* [WORK TO BE COMPLETED]:
Among the lines below, which ones contain the word "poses"? Copy every such line.

▼

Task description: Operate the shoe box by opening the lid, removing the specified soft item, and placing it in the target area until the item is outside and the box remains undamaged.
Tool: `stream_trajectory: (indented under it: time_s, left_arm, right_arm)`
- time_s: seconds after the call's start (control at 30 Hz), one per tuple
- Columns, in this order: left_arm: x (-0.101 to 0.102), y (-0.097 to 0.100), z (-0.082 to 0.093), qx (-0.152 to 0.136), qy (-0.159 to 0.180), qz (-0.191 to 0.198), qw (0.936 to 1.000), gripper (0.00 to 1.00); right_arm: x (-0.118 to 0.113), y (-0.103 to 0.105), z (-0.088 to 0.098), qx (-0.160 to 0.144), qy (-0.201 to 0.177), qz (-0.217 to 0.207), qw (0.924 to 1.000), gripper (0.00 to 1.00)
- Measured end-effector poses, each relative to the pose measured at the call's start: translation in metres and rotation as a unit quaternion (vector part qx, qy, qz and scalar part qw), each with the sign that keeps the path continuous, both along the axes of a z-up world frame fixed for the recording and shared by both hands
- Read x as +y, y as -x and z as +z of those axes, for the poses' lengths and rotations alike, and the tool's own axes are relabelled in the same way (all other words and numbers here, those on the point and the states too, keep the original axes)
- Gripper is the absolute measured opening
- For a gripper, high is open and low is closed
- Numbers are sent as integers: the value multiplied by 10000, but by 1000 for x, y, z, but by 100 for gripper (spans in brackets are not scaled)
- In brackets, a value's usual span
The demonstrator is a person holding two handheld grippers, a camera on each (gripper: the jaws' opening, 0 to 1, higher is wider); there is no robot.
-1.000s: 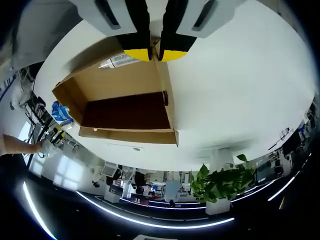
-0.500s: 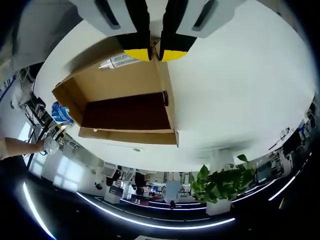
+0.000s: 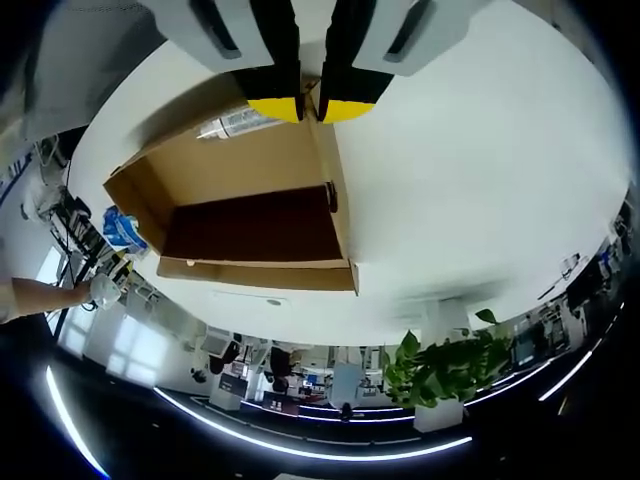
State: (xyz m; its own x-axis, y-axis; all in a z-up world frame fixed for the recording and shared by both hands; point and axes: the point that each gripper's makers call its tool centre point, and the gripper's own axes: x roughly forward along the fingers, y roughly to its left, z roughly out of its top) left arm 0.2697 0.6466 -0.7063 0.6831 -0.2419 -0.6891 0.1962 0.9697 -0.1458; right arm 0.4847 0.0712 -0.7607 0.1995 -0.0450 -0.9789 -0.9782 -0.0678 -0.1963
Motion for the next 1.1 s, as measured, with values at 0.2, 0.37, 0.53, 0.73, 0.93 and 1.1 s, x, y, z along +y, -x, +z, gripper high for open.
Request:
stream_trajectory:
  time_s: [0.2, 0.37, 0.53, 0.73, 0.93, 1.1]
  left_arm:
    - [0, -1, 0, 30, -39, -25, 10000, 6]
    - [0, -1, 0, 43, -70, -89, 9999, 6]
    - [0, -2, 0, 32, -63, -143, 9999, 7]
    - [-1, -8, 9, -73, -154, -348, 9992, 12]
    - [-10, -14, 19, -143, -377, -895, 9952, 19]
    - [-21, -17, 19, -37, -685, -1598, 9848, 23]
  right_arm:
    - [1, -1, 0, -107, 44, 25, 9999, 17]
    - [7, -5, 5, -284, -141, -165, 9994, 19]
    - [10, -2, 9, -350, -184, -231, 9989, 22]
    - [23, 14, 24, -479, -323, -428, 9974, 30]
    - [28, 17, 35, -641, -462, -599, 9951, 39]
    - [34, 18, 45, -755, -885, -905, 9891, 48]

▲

* [SOLUTION FOR THIS EXERCISE]:
- Measured end-effector poses, each relative to the pose measured at the call's start: translation in metres and rotation as a unit quaternion (vector part qx, qy, qz and scalar part qw), each with the sign that keeps the path continuous, both along the axes of a z-up world frame fixed for the recording and shared by both hands
- Read x as +y, y as -x and z as +z of those axes, for the poses' lengths and rotations alike, and the tool's own axes are relabelled in the same way (all other words and numbers here, those on the point and the states too, keep the original axes)

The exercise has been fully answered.